▸ Task description
Once you find the line containing "interrupter post at", output it and every line after it to the end of the records, exactly.

[Items listed in a dataset]
________________

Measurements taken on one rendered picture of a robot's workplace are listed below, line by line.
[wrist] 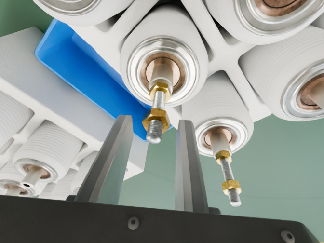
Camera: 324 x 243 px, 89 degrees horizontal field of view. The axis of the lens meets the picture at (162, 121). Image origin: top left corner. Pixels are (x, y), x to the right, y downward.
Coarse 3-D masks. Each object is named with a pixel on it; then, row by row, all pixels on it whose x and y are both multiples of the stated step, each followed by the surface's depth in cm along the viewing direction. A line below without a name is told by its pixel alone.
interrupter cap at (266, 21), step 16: (240, 0) 13; (256, 0) 13; (272, 0) 13; (288, 0) 13; (304, 0) 13; (320, 0) 12; (240, 16) 13; (256, 16) 13; (272, 16) 13; (288, 16) 13; (304, 16) 13; (256, 32) 14; (272, 32) 14
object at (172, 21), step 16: (160, 16) 17; (176, 16) 18; (144, 32) 15; (160, 32) 15; (176, 32) 15; (192, 32) 15; (128, 48) 16; (192, 48) 15; (208, 64) 17; (192, 96) 19
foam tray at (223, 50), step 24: (144, 0) 19; (168, 0) 28; (192, 0) 19; (120, 24) 21; (216, 24) 30; (312, 24) 22; (96, 48) 23; (120, 48) 24; (216, 48) 22; (240, 48) 22; (120, 72) 25; (240, 72) 24; (240, 96) 32
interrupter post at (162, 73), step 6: (162, 66) 16; (168, 66) 17; (156, 72) 15; (162, 72) 15; (168, 72) 16; (156, 78) 14; (162, 78) 14; (168, 78) 15; (150, 84) 15; (168, 84) 15
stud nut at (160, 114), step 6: (150, 108) 11; (156, 108) 11; (144, 114) 12; (150, 114) 11; (156, 114) 11; (162, 114) 11; (144, 120) 11; (150, 120) 11; (162, 120) 11; (168, 120) 11; (144, 126) 11; (168, 126) 11; (162, 132) 12

________________

▸ Answer section
interrupter post at (162, 73), step 6: (162, 66) 16; (168, 66) 17; (156, 72) 15; (162, 72) 15; (168, 72) 16; (156, 78) 14; (162, 78) 14; (168, 78) 15; (150, 84) 15; (168, 84) 15
stud nut at (160, 114), step 6: (150, 108) 11; (156, 108) 11; (144, 114) 12; (150, 114) 11; (156, 114) 11; (162, 114) 11; (144, 120) 11; (150, 120) 11; (162, 120) 11; (168, 120) 11; (144, 126) 11; (168, 126) 11; (162, 132) 12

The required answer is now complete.